The Ornish Prescription reverses heart disease

I have seen many things in my time become accepted after they were ridiculed and laughed at; yoga, fasting, eating plants and meditation to name just a few.

Heart disease was once considered (and still is to many people), incurable, irreversible and hereditary. It was a genetic disease that required medications and nothing else could be done.

This is so far from the truth. As Caldwell Esselstyn, the highly successful heart surgeon and cardiologist famously said “Heart disease is a food borne illness”.

Dr Dean Ornish is a clinical professor of medicine at the University of California at San Francisco. He led a famous 1990 study that showed how a plant-based wholefood diet alongside lifestyle changes such as not smoking, low stress and regular exercise, could slow, stop, reverse and even cure heart disease – even in very sick patients.

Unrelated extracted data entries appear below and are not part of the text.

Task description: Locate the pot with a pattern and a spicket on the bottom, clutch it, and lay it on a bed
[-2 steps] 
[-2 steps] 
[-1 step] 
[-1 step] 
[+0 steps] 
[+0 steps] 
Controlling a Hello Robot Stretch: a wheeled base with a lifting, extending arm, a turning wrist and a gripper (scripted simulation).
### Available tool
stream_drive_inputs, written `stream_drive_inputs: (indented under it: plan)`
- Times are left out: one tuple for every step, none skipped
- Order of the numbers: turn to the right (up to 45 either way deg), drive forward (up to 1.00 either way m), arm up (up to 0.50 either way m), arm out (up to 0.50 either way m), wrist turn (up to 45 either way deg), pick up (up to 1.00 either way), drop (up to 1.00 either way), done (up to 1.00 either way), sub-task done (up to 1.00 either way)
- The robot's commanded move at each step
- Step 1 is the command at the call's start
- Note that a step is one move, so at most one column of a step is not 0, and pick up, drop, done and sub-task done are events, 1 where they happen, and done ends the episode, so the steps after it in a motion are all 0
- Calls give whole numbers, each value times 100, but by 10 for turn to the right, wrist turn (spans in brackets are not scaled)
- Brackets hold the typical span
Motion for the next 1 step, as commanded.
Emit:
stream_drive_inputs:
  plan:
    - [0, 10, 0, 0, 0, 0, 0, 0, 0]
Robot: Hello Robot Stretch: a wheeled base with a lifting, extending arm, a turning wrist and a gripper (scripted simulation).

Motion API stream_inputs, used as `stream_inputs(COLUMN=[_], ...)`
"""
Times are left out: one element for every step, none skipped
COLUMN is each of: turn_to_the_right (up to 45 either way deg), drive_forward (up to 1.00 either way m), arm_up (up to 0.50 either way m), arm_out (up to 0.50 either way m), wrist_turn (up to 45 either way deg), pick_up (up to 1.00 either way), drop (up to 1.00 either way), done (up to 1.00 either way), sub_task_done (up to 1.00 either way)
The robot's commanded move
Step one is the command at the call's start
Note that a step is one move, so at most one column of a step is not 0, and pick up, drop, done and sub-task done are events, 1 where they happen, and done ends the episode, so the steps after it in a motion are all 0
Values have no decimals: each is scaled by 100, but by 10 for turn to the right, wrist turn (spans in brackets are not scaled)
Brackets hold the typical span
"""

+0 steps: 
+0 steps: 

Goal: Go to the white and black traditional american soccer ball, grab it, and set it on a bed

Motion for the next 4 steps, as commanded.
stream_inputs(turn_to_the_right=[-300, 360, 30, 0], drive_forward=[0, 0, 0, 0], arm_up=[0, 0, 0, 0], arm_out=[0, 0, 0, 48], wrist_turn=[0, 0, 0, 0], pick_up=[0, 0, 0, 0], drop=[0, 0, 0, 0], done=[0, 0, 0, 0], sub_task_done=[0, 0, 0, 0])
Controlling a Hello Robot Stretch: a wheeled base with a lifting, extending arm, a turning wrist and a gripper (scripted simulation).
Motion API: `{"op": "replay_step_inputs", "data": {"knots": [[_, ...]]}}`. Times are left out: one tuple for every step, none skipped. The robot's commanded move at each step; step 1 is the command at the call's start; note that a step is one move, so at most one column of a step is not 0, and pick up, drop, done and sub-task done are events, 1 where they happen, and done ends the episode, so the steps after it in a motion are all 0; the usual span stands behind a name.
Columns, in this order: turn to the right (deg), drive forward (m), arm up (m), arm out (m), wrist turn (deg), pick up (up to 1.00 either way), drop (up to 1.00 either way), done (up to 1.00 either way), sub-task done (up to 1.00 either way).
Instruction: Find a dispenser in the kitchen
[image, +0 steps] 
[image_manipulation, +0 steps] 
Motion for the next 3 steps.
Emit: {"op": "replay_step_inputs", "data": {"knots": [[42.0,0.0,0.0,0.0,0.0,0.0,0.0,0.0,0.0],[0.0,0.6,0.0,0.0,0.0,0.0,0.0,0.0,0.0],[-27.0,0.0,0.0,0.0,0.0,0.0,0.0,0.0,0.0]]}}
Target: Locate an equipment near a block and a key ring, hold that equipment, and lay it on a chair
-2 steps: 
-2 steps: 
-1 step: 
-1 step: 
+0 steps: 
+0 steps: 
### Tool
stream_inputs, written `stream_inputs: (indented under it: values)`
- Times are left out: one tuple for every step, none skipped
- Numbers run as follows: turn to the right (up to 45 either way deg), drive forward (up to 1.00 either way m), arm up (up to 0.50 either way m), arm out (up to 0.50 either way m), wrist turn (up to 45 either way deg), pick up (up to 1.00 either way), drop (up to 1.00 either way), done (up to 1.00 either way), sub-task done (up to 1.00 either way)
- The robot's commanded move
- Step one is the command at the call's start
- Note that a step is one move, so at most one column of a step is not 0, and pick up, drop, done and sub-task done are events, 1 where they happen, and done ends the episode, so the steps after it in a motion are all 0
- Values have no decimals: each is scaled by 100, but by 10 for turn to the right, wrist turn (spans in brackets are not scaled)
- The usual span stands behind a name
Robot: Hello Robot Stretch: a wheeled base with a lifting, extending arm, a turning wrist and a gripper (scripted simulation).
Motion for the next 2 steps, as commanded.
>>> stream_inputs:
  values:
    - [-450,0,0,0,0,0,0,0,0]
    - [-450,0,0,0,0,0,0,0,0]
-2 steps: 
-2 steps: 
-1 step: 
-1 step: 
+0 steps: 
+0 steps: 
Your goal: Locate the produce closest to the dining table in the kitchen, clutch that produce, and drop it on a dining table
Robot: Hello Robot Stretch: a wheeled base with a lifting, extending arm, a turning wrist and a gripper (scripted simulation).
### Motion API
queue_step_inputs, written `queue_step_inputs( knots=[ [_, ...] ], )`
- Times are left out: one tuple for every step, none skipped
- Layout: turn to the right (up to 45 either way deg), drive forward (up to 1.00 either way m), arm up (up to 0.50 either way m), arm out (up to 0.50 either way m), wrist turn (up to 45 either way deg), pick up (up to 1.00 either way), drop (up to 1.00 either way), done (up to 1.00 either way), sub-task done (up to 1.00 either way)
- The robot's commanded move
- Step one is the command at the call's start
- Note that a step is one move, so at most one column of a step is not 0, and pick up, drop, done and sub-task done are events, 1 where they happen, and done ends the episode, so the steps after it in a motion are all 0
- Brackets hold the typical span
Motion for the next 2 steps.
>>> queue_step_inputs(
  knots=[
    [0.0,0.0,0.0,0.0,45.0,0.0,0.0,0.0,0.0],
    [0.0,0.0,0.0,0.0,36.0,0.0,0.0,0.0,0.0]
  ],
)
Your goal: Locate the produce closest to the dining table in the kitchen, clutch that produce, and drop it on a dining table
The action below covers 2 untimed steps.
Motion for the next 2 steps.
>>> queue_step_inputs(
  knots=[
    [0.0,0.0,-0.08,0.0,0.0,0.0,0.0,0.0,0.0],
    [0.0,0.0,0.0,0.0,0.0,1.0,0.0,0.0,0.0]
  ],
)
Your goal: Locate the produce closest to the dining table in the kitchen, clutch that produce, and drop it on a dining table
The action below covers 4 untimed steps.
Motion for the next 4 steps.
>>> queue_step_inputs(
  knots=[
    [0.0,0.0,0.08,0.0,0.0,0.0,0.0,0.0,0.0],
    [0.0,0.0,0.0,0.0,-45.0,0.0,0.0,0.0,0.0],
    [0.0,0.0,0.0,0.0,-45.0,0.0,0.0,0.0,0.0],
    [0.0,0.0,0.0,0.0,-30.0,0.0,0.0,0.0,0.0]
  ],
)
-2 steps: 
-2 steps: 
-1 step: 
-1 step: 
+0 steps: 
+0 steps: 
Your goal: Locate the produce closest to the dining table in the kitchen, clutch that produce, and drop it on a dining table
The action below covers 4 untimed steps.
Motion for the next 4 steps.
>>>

Dr Ornish’s Program for Reversing Heart Disease has clinically proven results over 16 years with the Centers for Medicare and Medicaid Services and at the nonprofit Preventive Medicine Research Institute in Sausalito, California.

Dr Ornish says in a recent interview that “Beginning in 1977, we began publishing a series of clinical research trials, showing for the first time that instead of getting worse and worse, most people could get better and better, if they were willing to make comprehensive changes in diet and lifestyle that went beyond what most (doctors) had been recommending until then. And these include a whole-foods, plant-based diet that's naturally low in both fat and in sugar and refined carbohydrates; a series of stress management techniques including yoga and meditation; moderate exercise; and what we call psychosocial support, which is another way of saying love and intimacy and community. The more people change, the more they improve, at any age, in terms of the amount of blockages in their arteries”.

What a dude. What a leader. What an inspiration; saving lives through dietary changes. He is my favourite mentor.